Mistral Small 3 is a 24-billion parameter, latency-optimized language model released under the Apache 2.0 license. Designed for the “80%” of generative AI tasks requiring robust language and instruction following with low latency, it’s optimized for local deployment.

Performance: Achieves over 81% accuracy on MMLU. Competitive with larger models like Llama 3.3 70B and Qwen 32B, and outperforms proprietary models like GPT4o-mini in speed and some benchmarks.
Multilingual: Supports numerous languages, including English, French, German, Spanish, Italian, Chinese, Japanese, Korean, Portuguese, Dutch, and Polish.
Context Window: 32k

Mistral Small 3 is competitive with larger models such as Llama 3.3 70B or Qwen 32B, and is an excellent open replacement for opaque proprietary models like GPT4o-mini.
Mistral Small 3 is on par with Llama 3.3 70B instruct, while being more than 3x faster on the same hardware.

Mistral Small 3 offers the best performance for its size class and rivals with models three times larger such as Llama 3.3 70B.

Mistral Saba

Mistral Saba is a specialized regional language model designed to address the growing need for AI that understands cultural nuances and regional parlance. It’s a 24B parameter model specifically trained on curated datasets from the Middle East and South Asia, with particular strength in South Indian languages like Tamil.
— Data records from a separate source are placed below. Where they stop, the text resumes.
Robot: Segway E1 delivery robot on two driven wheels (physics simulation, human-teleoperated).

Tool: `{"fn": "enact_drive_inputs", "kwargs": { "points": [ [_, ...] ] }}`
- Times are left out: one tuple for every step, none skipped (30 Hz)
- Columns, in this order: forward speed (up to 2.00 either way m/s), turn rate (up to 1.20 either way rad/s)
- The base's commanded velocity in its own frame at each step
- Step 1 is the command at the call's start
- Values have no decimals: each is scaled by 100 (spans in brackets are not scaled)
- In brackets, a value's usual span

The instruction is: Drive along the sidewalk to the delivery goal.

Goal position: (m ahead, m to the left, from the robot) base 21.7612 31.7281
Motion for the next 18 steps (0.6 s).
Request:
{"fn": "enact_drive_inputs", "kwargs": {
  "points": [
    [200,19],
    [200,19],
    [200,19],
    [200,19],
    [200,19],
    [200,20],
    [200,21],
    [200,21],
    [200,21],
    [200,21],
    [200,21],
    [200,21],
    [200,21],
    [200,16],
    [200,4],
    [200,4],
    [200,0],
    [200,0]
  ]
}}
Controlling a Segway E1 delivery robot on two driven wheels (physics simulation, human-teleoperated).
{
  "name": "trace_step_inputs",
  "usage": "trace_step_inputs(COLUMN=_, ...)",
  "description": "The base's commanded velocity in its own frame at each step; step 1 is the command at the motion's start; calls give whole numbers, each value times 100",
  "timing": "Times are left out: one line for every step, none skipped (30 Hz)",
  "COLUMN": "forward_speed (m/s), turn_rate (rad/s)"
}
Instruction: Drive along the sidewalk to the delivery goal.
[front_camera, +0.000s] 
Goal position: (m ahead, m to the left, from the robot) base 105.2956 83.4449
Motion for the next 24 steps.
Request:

Despite being a 24B parameter model, it outperforms models over five times its size in terms of accuracy and relevance, while also offering faster response times (over 150 tokens per second) and lower costs.

Mistral Small 3.1

Mistral Small 3.1 is a new open-source language model that boasts best-in-class performance for its size. It builds upon its predecessor, Mistral Small 3, with significant improvements in several key areas:

Improved Text Performance: General improvements in text-based tasks. Specific benchmarks and metrics detailing the improvements are not explicitly provided.
Multimodal Understanding: Enhanced ability to process and understand information from multiple modalities (e.g., text and images). Performance metrics are visualized in provided charts comparing Mistral Small 3.1 to other models on benchmarks like MM-MT-Bench, ChartQA, DocVQA, and AI2D.
Expanded Context Window: Increased context window of up to 128k tokens, enabling the model to handle significantly longer input sequences compared to its predecessor. Performance is visualized in a chart comparing it to other models on LongBench v2 and RULER benchmarks.
Faster Inference Speed: Delivers inference speeds of 150 tokens per second.